◆ Work task: Every line below is to be set down again exactly; any image stays out.

◆ Source data:
******************************

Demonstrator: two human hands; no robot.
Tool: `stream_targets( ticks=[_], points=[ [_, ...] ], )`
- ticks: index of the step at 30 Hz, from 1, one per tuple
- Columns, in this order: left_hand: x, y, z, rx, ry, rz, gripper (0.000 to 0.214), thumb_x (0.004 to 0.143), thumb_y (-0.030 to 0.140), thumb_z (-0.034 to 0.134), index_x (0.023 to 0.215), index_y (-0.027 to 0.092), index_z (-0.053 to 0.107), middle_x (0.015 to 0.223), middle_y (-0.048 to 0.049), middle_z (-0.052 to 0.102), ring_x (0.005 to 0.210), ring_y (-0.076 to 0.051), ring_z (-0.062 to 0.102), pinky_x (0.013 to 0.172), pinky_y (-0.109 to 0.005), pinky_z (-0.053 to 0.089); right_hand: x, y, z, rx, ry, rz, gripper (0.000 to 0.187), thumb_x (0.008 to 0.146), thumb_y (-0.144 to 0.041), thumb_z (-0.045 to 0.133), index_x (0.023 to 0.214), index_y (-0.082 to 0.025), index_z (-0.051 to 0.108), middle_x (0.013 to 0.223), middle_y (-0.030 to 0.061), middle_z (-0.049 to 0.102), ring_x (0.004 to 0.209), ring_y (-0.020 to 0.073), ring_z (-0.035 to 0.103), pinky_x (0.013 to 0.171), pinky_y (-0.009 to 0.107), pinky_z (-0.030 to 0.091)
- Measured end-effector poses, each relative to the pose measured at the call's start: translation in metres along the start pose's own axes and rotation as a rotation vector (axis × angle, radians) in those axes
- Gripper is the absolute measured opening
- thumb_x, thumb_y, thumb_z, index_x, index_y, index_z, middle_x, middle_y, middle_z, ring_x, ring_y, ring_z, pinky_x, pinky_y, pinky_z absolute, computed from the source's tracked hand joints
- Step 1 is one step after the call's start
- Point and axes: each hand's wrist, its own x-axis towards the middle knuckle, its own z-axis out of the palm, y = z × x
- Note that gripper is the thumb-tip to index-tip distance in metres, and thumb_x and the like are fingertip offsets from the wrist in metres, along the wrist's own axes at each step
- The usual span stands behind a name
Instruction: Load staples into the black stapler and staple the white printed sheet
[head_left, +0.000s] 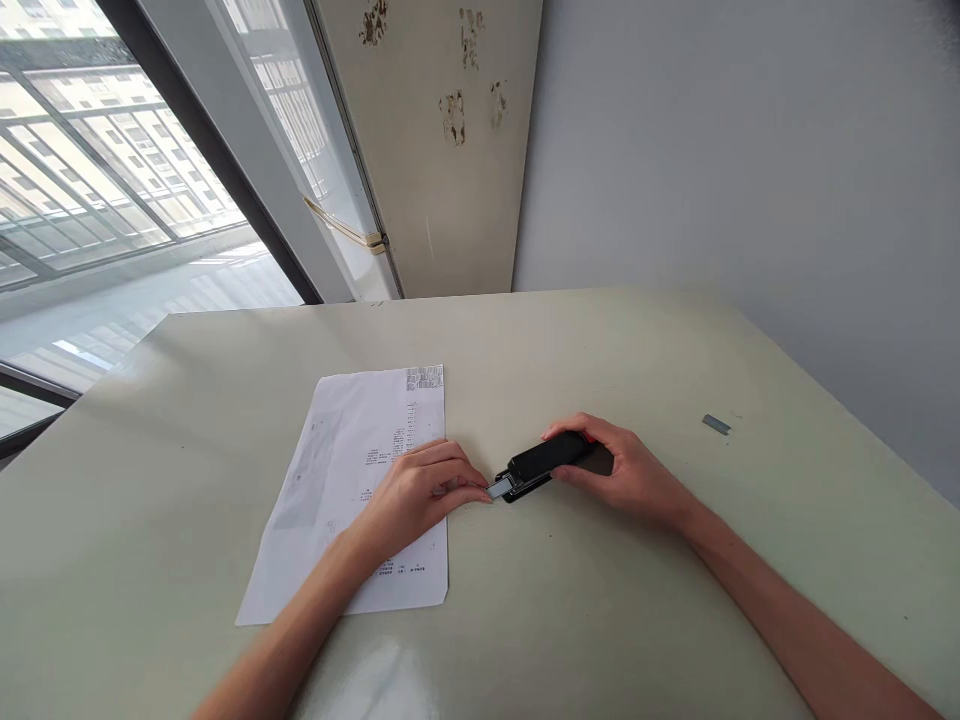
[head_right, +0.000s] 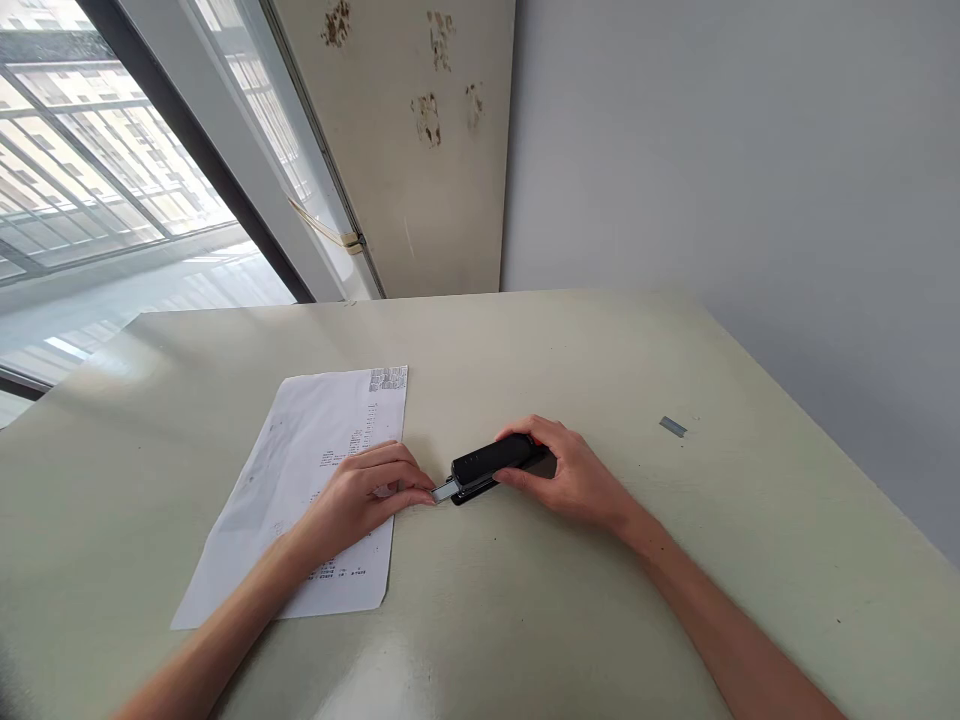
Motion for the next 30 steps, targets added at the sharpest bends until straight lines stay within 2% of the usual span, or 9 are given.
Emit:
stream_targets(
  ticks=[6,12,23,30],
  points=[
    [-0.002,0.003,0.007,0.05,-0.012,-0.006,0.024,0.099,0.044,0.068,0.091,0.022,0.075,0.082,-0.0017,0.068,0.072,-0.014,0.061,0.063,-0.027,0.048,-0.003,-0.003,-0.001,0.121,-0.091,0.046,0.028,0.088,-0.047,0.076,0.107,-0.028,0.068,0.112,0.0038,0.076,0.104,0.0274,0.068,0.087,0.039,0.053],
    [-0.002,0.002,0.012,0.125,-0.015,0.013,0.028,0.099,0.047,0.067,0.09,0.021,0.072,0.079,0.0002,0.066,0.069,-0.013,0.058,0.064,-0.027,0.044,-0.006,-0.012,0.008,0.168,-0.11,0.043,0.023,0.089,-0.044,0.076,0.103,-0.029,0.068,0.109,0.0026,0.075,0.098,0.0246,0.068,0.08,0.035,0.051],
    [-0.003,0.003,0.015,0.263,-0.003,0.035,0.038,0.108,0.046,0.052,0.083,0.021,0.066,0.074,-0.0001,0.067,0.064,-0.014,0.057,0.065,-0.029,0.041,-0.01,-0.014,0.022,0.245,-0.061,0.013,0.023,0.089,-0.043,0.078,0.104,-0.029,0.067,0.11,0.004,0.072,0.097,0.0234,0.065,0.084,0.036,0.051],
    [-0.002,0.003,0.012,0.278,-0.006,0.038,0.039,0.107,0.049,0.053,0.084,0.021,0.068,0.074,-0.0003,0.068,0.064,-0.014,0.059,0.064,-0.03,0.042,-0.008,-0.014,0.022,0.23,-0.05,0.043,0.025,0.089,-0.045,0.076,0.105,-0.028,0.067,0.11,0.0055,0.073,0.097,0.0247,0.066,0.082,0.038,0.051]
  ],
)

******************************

◆ Completed exercise:
Demonstrator: two human hands; no robot.
Tool: `stream_targets( ticks=[_], points=[ [_, ...] ], )`
- ticks: index of the step at 30 Hz, from 1, one per tuple
- Columns, in this order: left_hand: x, y, z, rx, ry, rz, gripper (0.000 to 0.214), thumb_x (0.004 to 0.143), thumb_y (-0.030 to 0.140), thumb_z (-0.034 to 0.134), index_x (0.023 to 0.215), index_y (-0.027 to 0.092), index_z (-0.053 to 0.107), middle_x (0.015 to 0.223), middle_y (-0.048 to 0.049), middle_z (-0.052 to 0.102), ring_x (0.005 to 0.210), ring_y (-0.076 to 0.051), ring_z (-0.062 to 0.102), pinky_x (0.013 to 0.172), pinky_y (-0.109 to 0.005), pinky_z (-0.053 to 0.089); right_hand: x, y, z, rx, ry, rz, gripper (0.000 to 0.187), thumb_x (0.008 to 0.146), thumb_y (-0.144 to 0.041), thumb_z (-0.045 to 0.133), index_x (0.023 to 0.214), index_y (-0.082 to 0.025), index_z (-0.051 to 0.108), middle_x (0.013 to 0.223), middle_y (-0.030 to 0.061), middle_z (-0.049 to 0.102), ring_x (0.004 to 0.209), ring_y (-0.020 to 0.073), ring_z (-0.035 to 0.103), pinky_x (0.013 to 0.171), pinky_y (-0.009 to 0.107), pinky_z (-0.030 to 0.091)
- Measured end-effector poses, each relative to the pose measured at the call's start: translation in metres along the start pose's own axes and rotation as a rotation vector (axis × angle, radians) in those axes
- Gripper is the absolute measured opening
- thumb_x, thumb_y, thumb_z, index_x, index_y, index_z, middle_x, middle_y, middle_z, ring_x, ring_y, ring_z, pinky_x, pinky_y, pinky_z absolute, computed from the source's tracked hand joints
- Step 1 is one step after the call's start
- Point and axes: each hand's wrist, its own x-axis towards the middle knuckle, its own z-axis out of the palm, y = z × x
- Note that gripper is the thumb-tip to index-tip distance in metres, and thumb_x and the like are fingertip offsets from the wrist in metres, along the wrist's own axes at each step
- The usual span stands behind a name
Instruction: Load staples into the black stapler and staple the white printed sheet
[head_left, +0.000s] 
[head_right, +0.000s] 
Motion for the next 30 steps, targets added at the sharpest bends until straight lines stay within 2% of the usual span, or 9 are given.
Emit:
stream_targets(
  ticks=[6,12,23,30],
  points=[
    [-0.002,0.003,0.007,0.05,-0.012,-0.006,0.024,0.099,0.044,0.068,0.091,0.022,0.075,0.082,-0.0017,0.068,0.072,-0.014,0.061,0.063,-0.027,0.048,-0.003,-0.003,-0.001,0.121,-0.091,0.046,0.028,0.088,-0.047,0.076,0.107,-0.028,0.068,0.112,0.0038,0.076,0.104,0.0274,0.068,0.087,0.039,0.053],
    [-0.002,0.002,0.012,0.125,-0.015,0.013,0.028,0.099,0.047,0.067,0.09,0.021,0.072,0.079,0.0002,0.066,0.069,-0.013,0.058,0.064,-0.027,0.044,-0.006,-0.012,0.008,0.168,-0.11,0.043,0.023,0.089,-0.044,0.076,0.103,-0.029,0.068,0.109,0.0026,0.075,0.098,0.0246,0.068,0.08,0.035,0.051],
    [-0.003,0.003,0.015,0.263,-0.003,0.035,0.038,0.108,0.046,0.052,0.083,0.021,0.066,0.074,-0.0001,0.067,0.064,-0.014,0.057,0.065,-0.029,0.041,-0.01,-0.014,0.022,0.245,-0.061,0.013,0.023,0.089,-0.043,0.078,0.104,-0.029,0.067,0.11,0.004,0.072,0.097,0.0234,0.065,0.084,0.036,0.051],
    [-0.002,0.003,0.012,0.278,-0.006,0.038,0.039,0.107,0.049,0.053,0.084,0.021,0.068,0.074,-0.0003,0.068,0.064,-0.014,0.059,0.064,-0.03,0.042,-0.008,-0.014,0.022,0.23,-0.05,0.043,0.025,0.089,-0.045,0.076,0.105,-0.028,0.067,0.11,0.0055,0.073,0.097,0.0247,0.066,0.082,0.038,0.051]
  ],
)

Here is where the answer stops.